**How to complete this task:** Tally the lines in the entries below where the string "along" occurs. Reply with the total alone.

§ §

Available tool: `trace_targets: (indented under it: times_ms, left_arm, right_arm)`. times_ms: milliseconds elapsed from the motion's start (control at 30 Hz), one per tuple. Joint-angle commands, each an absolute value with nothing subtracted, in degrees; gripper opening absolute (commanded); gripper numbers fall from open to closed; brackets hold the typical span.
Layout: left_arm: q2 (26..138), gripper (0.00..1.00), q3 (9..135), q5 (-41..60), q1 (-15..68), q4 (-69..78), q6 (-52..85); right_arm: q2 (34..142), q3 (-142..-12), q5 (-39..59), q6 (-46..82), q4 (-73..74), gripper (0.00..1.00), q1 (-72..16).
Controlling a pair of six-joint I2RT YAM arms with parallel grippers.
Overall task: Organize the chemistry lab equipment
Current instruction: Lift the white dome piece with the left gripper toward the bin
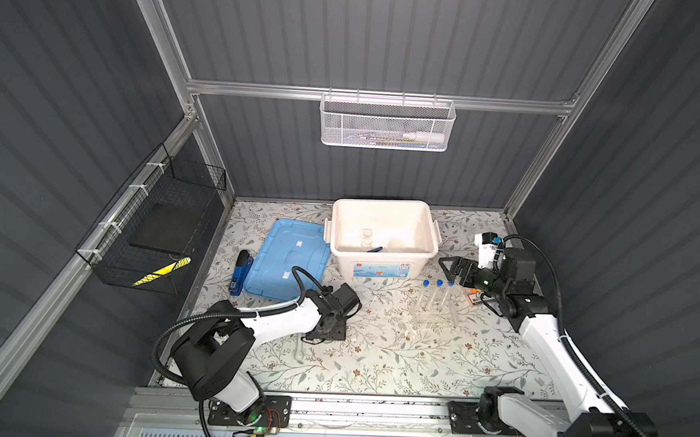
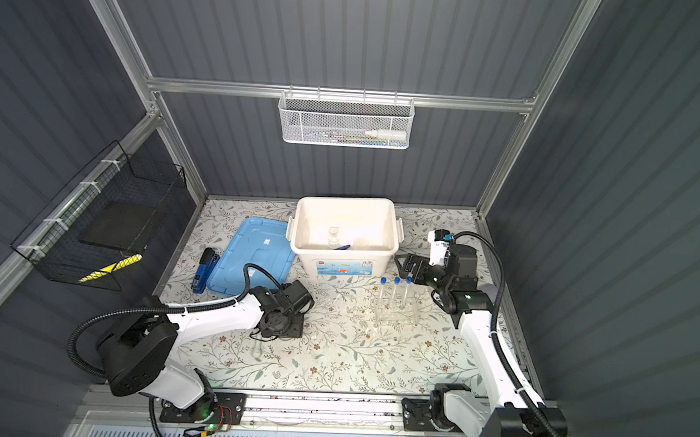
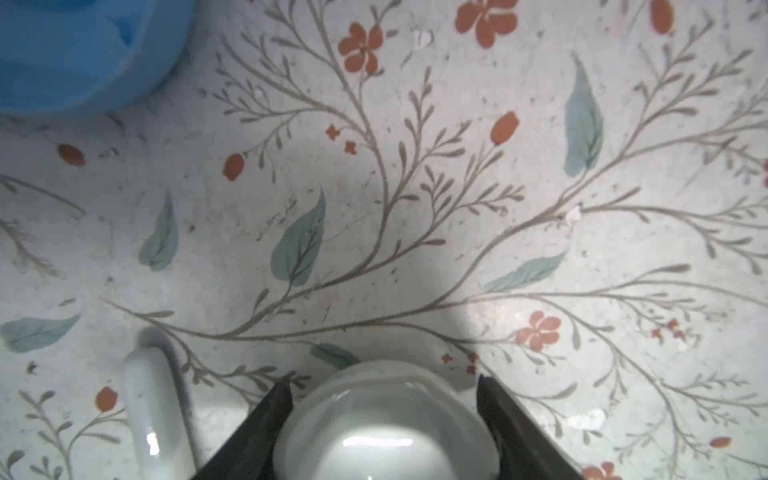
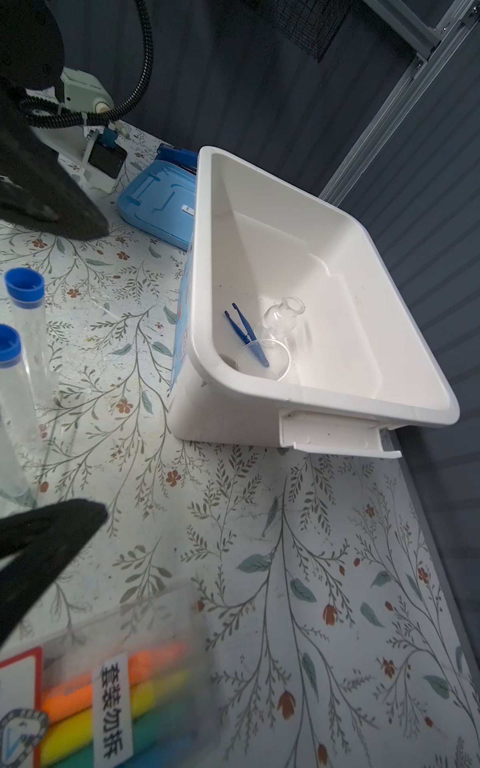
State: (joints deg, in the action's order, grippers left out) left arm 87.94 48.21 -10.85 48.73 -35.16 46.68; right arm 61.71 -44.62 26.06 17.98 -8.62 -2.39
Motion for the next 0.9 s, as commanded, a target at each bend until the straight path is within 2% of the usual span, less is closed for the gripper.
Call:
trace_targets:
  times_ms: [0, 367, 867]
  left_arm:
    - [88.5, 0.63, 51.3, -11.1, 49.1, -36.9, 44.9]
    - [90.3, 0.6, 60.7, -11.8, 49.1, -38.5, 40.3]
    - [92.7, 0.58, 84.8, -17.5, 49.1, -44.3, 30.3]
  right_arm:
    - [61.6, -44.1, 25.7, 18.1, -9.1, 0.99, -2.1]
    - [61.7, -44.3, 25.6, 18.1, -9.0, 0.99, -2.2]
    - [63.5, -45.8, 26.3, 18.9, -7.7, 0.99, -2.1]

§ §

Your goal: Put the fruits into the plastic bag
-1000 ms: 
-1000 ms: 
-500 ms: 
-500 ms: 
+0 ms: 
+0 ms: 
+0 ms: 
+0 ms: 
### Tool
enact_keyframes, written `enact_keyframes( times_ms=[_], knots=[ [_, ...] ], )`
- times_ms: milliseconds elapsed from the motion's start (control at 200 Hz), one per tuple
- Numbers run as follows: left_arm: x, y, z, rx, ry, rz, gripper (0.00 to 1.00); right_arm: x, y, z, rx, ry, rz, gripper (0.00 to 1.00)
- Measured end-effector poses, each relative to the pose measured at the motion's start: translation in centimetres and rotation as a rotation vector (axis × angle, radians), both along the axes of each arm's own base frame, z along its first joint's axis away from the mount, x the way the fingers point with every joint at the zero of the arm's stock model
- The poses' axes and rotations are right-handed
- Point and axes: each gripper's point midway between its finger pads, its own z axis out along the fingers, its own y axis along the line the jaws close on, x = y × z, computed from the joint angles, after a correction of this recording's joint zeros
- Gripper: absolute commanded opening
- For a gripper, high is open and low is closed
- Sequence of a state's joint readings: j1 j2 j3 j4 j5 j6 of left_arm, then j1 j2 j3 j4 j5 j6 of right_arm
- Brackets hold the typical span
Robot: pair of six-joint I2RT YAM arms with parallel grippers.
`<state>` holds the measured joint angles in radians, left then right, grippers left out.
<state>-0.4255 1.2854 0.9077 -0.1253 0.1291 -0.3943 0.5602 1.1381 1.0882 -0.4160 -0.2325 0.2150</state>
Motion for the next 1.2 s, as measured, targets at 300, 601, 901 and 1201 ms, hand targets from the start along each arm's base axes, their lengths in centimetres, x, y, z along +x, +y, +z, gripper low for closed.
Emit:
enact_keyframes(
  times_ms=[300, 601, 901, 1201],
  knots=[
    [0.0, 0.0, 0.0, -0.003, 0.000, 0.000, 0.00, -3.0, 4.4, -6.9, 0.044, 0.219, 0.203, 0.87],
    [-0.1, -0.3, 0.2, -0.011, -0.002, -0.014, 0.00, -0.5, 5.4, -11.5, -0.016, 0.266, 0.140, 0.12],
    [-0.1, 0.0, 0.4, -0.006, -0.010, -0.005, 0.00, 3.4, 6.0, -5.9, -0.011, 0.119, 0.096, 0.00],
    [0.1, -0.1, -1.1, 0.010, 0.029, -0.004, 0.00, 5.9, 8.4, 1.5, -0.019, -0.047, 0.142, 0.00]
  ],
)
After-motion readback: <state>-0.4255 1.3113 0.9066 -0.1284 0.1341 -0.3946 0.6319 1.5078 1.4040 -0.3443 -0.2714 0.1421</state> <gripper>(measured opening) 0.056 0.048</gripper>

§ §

**Output of the task:** 3